Content starts

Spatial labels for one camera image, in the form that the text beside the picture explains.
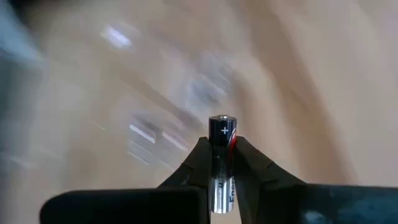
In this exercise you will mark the black silver AA battery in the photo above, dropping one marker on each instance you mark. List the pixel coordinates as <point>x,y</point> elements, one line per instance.
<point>221,161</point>

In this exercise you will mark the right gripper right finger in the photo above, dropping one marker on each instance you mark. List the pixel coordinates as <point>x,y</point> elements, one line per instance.
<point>311,205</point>

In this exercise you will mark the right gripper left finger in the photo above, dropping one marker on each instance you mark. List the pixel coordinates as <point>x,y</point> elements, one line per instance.
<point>124,205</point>

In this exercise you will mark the clear plastic bin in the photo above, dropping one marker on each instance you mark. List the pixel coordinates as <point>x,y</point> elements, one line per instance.
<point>149,118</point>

Content ends

▶ Activity: The answer should consist of every line above, exact and free of images.

▶ Result of this task:
Spatial labels for one camera image, in the form that the text beside the picture explains.
In this exercise you will mark the black silver AA battery in the photo above, dropping one marker on each instance you mark. List the pixel coordinates as <point>x,y</point> elements, one line per instance.
<point>221,161</point>

In this exercise you will mark the right gripper right finger in the photo above, dropping one marker on each instance you mark. List the pixel coordinates as <point>x,y</point> elements, one line per instance.
<point>311,205</point>

In this exercise you will mark the right gripper left finger in the photo above, dropping one marker on each instance you mark. List the pixel coordinates as <point>x,y</point> elements, one line per instance.
<point>124,205</point>

In this exercise you will mark the clear plastic bin in the photo above, dropping one marker on each instance you mark. List the pixel coordinates as <point>x,y</point> elements, one line per instance.
<point>149,118</point>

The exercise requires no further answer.